§ **How to complete this task**: Only the lines from the one containing "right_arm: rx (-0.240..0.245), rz" through the one containing "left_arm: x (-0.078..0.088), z" should be printed, exactly as they appear below, with both ends included.

§ **Records shown**:
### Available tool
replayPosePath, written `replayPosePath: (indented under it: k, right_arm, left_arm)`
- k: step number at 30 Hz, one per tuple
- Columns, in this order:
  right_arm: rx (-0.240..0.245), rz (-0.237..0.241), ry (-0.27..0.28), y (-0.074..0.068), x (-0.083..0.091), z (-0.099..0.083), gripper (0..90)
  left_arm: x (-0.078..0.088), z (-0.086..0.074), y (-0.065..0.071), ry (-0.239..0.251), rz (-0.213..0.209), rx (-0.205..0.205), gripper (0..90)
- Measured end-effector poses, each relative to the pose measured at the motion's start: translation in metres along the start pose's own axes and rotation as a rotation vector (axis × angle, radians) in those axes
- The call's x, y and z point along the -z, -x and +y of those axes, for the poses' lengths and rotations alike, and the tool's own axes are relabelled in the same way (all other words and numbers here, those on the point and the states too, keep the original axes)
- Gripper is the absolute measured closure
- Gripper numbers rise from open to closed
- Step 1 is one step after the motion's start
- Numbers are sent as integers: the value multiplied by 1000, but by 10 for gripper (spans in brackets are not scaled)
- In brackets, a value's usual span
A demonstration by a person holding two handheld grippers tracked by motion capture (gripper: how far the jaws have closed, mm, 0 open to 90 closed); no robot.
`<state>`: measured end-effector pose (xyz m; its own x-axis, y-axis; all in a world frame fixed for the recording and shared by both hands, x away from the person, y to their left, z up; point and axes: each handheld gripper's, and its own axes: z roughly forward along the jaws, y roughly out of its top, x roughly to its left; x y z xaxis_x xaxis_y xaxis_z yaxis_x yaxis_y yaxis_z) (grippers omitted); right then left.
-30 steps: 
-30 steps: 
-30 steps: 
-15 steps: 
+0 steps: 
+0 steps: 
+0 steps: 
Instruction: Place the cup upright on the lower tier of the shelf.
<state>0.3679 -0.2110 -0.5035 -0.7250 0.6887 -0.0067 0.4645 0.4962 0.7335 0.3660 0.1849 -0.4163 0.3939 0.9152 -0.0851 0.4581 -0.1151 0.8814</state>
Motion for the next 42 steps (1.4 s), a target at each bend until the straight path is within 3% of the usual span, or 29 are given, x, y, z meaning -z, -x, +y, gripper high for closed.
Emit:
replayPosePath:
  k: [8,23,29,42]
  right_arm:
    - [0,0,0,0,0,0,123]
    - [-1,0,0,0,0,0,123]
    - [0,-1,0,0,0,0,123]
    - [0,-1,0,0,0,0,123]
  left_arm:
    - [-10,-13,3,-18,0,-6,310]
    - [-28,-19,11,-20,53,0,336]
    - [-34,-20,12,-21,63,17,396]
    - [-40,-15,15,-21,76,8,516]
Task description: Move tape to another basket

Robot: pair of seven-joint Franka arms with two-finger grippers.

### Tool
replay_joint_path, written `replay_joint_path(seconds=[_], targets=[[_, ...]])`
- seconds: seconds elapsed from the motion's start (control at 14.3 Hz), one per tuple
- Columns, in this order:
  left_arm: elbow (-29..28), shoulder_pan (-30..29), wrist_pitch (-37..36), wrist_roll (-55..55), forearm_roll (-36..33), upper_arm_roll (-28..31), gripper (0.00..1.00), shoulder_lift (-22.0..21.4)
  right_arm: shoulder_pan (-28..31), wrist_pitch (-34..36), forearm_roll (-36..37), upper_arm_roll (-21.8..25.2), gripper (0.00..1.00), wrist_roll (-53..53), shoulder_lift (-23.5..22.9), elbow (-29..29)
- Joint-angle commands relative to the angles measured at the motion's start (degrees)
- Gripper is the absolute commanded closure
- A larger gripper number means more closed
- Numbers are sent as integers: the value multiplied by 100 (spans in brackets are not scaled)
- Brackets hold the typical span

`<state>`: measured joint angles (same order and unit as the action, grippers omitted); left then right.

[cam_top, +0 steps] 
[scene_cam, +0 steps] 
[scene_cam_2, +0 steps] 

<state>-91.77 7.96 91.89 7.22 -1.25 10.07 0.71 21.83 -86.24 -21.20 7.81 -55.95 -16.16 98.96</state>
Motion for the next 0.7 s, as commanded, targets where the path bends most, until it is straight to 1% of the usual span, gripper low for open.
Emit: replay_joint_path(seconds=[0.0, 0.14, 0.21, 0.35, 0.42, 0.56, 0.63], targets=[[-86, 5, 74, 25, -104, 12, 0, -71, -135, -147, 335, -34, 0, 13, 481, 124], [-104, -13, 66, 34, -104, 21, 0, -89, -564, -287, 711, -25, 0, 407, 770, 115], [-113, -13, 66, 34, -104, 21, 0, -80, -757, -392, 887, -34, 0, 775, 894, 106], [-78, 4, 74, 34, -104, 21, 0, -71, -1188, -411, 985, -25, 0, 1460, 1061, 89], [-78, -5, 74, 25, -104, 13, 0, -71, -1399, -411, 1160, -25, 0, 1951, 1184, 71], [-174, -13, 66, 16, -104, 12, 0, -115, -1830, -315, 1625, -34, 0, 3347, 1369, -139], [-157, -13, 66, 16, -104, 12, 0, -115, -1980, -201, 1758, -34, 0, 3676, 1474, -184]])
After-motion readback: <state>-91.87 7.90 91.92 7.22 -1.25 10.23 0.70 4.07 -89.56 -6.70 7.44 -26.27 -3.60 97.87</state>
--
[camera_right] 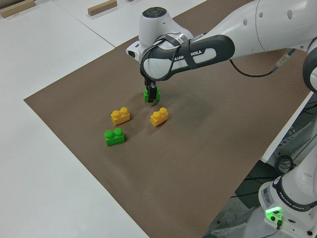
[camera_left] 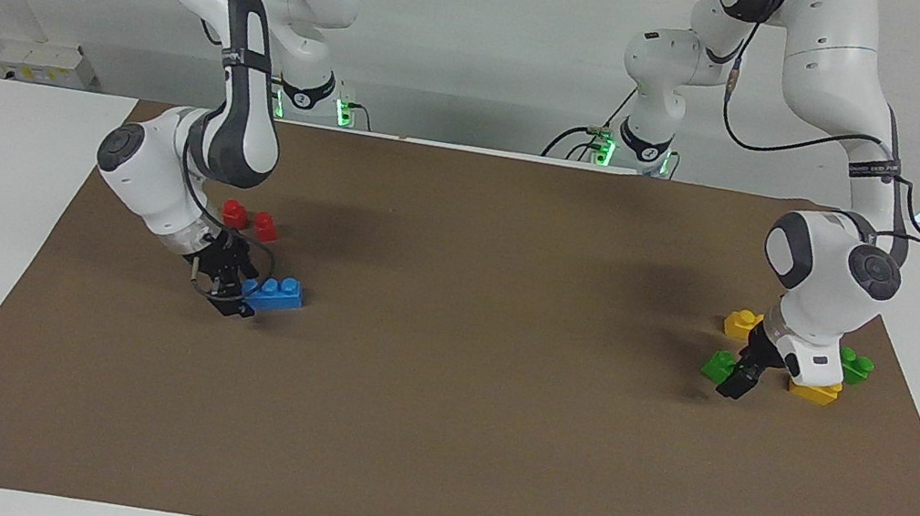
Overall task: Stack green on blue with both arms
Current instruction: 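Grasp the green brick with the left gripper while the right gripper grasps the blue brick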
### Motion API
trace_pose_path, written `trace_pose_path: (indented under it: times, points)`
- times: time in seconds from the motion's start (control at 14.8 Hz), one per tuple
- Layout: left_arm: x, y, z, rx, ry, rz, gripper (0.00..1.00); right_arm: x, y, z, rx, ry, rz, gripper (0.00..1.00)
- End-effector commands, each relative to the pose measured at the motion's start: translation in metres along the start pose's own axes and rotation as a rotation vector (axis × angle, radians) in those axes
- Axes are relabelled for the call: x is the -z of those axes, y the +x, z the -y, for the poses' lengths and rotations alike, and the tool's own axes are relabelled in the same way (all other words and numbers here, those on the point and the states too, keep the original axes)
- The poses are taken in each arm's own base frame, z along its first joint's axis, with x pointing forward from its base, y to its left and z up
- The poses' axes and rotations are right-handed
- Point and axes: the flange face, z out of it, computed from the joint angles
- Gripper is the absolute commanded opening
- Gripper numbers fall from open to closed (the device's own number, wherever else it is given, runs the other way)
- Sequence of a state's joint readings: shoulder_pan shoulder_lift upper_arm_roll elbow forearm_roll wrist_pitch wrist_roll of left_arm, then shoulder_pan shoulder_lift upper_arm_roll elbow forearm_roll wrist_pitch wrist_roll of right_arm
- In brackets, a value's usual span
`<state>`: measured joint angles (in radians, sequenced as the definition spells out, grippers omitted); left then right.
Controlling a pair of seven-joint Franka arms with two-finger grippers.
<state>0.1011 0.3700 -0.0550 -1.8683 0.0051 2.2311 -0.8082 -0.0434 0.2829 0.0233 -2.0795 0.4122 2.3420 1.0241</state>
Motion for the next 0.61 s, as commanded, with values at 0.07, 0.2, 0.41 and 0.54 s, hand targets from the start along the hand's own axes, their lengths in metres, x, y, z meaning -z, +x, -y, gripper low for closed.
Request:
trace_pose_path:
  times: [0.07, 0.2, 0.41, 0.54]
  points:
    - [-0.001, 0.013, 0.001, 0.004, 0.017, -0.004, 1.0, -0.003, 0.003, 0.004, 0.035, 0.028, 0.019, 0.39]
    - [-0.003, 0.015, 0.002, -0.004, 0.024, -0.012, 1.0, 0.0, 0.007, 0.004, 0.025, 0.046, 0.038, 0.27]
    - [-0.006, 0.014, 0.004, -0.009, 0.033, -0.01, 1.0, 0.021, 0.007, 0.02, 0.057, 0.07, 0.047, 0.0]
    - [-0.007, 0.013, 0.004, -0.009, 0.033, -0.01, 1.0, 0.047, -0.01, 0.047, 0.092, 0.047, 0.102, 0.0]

§ **Exercise response**:
  right_arm: rx (-0.240..0.245), rz (-0.237..0.241), ry (-0.27..0.28), y (-0.074..0.068), x (-0.083..0.091), z (-0.099..0.083), gripper (0..90)
  left_arm: x (-0.078..0.088), z (-0.086..0.074), y (-0.065..0.071), ry (-0.239..0.251), rz (-0.213..0.209), rx (-0.205..0.205), gripper (0..90)

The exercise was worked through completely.